A second key consideration for coaches is representativeness or representative learning design. This can provide coaches an insight as to how much a training environment represents a competition environment, and how likely that training will transfer to competition. To break this down, a training environment that is highly representative will contain plenty of specifying sources of information (information that is present in competition – the training environment is therefore high in fuctionality; functional = the movement solutions work) and this will encourage specificity of transfer or action fidelity (where the actions are common in training and competition). For example:

  • a soccer task that is high in action fidelity will require an attacker to adapt his movements due to the presence of defenders to create a scoring opportunity. Such information sources are the presence and movement of opponents (see example above), and the scoreboard pressure that players are subject to. The behaviours a player makes in training tasks that are highly representative are more likely to transfer to a game.

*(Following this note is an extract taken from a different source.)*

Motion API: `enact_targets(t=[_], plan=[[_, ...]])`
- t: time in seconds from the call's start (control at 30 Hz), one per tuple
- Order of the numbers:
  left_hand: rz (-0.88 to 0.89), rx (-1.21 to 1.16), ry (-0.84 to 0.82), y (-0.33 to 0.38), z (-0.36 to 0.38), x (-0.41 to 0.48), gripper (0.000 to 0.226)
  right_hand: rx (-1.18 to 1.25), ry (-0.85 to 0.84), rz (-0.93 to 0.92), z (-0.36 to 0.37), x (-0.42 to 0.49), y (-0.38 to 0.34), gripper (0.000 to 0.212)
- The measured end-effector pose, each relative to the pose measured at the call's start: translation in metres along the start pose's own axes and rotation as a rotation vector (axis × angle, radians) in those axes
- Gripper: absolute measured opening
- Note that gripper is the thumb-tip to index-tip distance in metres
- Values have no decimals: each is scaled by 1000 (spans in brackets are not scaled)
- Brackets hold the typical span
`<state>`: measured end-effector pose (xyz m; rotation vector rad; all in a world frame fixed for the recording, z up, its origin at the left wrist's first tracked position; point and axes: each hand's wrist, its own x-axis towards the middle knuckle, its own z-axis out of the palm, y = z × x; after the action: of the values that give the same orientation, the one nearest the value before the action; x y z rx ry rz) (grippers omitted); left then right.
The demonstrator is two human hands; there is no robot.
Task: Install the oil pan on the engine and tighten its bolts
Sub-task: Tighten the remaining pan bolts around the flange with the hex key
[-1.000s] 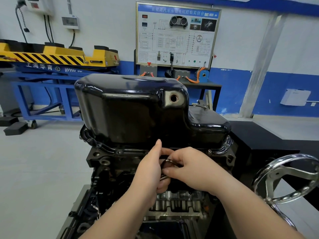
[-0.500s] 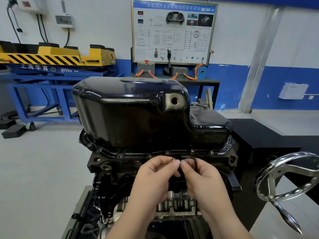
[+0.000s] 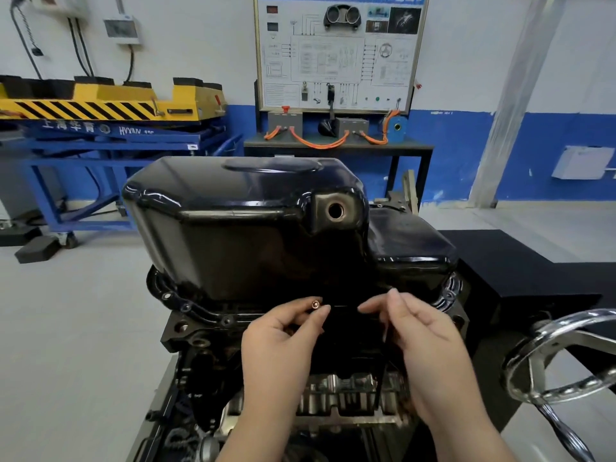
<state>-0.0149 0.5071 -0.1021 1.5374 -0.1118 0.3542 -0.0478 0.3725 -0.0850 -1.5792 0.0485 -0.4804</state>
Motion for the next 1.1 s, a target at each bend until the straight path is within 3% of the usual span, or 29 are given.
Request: enact_targets(t=[0.13, 0.37, 0.53, 0.73, 0.97, 1.1], plan=[[20, 73, 85, -6, 11, -3, 22, -80, -6, -149, -16, 4, -5, 35], [98, 244, 162, -14, 18, -6, 10, 6, -15, -177, -29, 3, 0, 36], [122, 323, 167, -14, 18, -6, 10, 1, 9, -291, -28, 2, -9, 20], [289, 538, 157, -8, 16, -6, 9, -147, 41, -415, -23, 1, -21, 18], [337, 657, 87, -5, 13, -4, 8, -350, 25, -490, -16, 0, -30, 21], [344, 674, 82, -6, 13, -2, 8, -601, -47, -657, -8, 6, -48, 20]])
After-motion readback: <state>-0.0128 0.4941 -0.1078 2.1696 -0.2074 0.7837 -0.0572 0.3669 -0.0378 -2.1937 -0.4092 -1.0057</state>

There might be situations where generality of transfer (development of general capacities) is desired, and coaches use non-specifying information sources that are not present in a game. These might include a whistle or a clap to initiate a sprint, or colours to change direction to. These information sources may be suitable when enjoyment, physical development are priorities and skill learning is not. Coaches can move along the capacity-skill continuum depending on the needs of their players.


Lastly, coaches should understand that a team or a player is a nonlinear system (as mentioned - complex), and the development of a team, or individual players is nonlinear. Development is difficult, if not impossible to predict. Putting two players through the same program may provide similar results, but it also may provide vastly different results. Coaches should avoid a one size fits all approach to player development and instead embrace the complexity and chaos that comes with the development process.


Concluding remarks

As mentioned at the start, ecological dynamics is a theory to explain skill acquisition. It is just one way. There are others. One criticism of ecological dynamics is the complexity of the language used makes it difficult for coaches and practitioners to comprehend, and that is the reason for this post today. This point alone, combined some other recent interactions have stimulated a lot of thought around the value of ecological dynamics, and skill acquisition as a whole. Key point: surround yourself who will challenge your way of thinking. Avoid an echo-chamber. Celebrate those who critique your work with the aim of making it better.